You are falling for the same traps that the Darkfall developers did, they made a game that has features but no interesting gameplay, because all its features are disjointed from each other and they did not consider how people will -break- their game.

In Darkfall skills are learned by using them, like in Morrowind. So people with programmable mice have already a leg up because they can push a button to execute a macro to jump up and down for three hours to grind out their "athletics" (like swimming against a wall in Morrowind) etc.
This could have been easily remedied by including a skillpoint-pool, i.e. you can only gain so many SP. So either you can jump really good and have high stamina -or- you can have two handed-swords maxed -or- magic, etc.

As an example from your idea sheet:
You mentioned making crafting a "skill based mini game" with QTE (Fable 2).
What exactly does this accomplish? I understand you would like this mechanic because you consider crafting boring (in the form you experienced).
However this is an RPG and you would lock out people from the crafting that are interested in crafting by the skill-cap you impose on their real life abilities (not their ingame avatar).
Not everyone has the lightning-reflexes of a cougar and QTEs are generally not what i consider "fun".
That, and not to mention QTEs are hugely unpopular in the gaming community as a whole.

Of course there is a fix for this, making the higher levels of the armor-smith skill make the "hotspots" larger or the QTE duration longer so even physically unskilled players have a chance to complete a perfect item.

But then whats the point of this system in the first place?

You are mashing together a skill-based system with a progression system in a place that makes absolutely no sense.
What does giving control to the player over swinging the hammer accomplish?

It makes sense for example to mesh a skill based system and numerical progression in combat (targeting/dodging + damage/armor) because it gives players more control over whats happening in situations of distress (combat) and it gives the player a sense of fairness if they fail (Dark/Demons Souls).
Crafting isn't a situation of distress and failure is just annoyance. Your system would completely ruin crafting for 90% of players that are interested in crafting.
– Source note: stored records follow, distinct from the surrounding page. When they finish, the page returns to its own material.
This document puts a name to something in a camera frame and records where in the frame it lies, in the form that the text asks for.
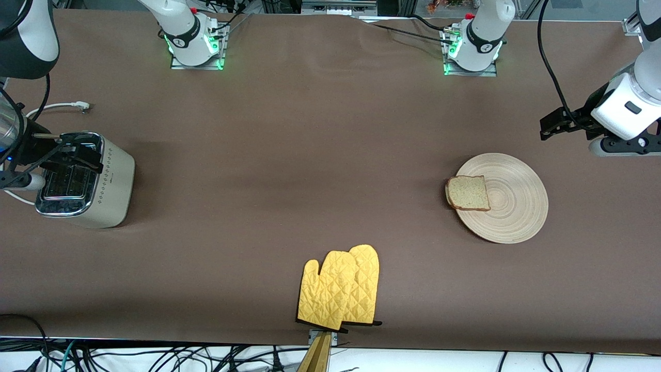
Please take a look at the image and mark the white toaster power cable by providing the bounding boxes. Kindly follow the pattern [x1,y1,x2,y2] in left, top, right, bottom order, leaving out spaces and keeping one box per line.
[0,102,91,206]

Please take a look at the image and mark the black base power cable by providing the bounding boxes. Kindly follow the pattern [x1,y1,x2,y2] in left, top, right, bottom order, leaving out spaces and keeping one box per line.
[369,22,456,45]

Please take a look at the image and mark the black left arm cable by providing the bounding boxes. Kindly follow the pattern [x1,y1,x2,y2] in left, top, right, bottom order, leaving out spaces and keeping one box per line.
[536,0,581,126]

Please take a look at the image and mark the small metal clamp plate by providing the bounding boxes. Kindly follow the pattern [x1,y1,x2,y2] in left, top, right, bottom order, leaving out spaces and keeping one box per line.
[308,329,339,346]

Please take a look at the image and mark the aluminium profile frame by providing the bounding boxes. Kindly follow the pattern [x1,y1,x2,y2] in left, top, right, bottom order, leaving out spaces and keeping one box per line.
[301,0,379,17]

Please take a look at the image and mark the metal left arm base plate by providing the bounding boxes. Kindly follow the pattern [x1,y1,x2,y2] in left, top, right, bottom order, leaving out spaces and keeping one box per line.
[443,26,498,78]

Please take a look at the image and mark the yellow quilted oven mitt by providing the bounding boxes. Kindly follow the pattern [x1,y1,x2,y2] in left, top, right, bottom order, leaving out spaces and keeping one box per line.
[343,244,383,327]
[297,251,358,332]

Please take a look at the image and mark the tangled black cables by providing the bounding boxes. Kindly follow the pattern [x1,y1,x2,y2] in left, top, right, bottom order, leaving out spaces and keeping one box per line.
[77,344,310,372]

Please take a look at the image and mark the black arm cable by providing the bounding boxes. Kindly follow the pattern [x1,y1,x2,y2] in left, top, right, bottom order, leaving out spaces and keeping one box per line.
[536,0,581,126]
[0,72,51,176]

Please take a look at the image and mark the teal cable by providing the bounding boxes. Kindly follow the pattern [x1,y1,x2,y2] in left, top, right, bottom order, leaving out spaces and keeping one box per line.
[60,340,78,372]

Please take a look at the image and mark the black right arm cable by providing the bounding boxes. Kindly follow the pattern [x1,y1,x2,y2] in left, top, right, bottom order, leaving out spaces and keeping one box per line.
[0,72,51,176]

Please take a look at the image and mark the round wooden plate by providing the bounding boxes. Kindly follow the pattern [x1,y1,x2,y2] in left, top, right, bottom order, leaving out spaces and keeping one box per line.
[454,153,549,244]

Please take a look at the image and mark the black looped cable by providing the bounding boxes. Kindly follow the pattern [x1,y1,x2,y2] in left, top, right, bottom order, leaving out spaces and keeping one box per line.
[0,314,50,362]

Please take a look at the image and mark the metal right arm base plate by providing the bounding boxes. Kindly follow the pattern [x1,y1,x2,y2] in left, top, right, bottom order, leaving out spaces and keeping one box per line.
[170,23,227,70]

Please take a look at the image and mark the silver two-slot toaster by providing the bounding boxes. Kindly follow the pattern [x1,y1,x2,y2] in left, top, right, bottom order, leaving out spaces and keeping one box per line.
[35,132,136,229]

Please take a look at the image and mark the brown-crusted bread slice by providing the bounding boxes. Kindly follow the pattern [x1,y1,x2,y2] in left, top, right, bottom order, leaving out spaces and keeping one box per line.
[446,175,491,212]

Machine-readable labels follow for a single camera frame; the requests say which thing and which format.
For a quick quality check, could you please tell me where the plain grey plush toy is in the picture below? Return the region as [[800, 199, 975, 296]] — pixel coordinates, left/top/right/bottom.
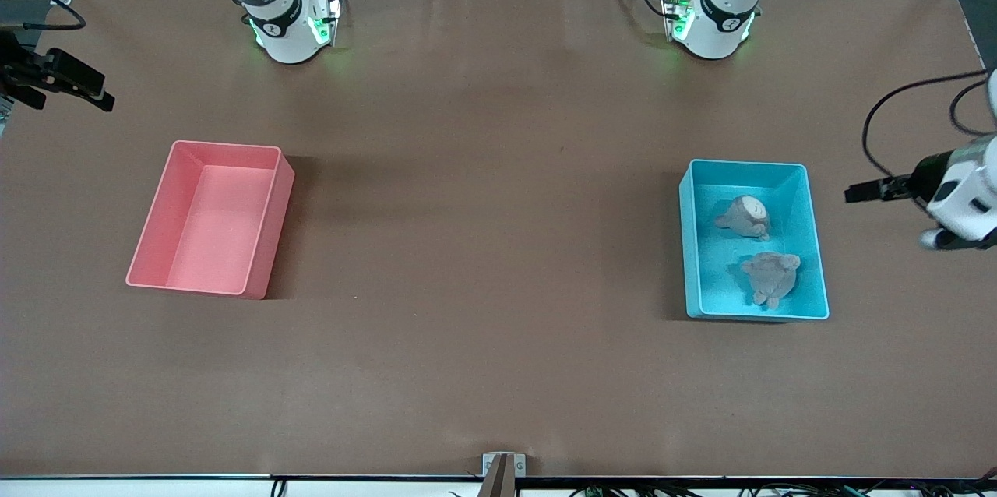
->
[[738, 252, 802, 310]]

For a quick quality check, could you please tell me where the grey plush toy white face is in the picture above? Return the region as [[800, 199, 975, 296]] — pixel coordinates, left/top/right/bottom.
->
[[715, 195, 773, 242]]

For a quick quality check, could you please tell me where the pink plastic box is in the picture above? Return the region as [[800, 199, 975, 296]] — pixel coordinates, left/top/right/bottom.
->
[[125, 140, 296, 301]]

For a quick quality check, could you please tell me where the blue plastic box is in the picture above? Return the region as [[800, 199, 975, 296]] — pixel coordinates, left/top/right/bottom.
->
[[678, 159, 830, 323]]

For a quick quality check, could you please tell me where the metal base connector plate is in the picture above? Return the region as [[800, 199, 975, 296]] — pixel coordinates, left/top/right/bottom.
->
[[306, 0, 344, 48], [661, 0, 696, 43]]

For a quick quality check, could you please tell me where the metal table edge bracket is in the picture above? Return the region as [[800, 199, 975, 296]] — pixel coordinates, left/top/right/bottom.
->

If you want to see a good (or for me, the best) crafting system, please look towards Ryzom.
It features assemblage and interesting complex balance mechanics of materials that create an exciting game of risk and reward. (Do i use materials higher than my crafting level and risk failure to assemble a superior item or do I play it safe but assemble a generic equipment-piece? etc.)
Not only that, the sum total of Ryzoms crafting system connects seamlessly with its unique simulated ecology and gathering mechanics. There is a risk-reward minigame when harvesting resources that can lead to over-harvesting of a zone, which will in turn make harvesting more risky (deadly) and high quality materials rarer on the market.
Which in turn ties seamlessly into the games economy where you can sell all you craft to any vendor in a zone and people can pick it up from there for a better/worse price than any other zone (simplified).

That is a marvelously clever and well thought out system showing that great thought was put into designing the game as a whole.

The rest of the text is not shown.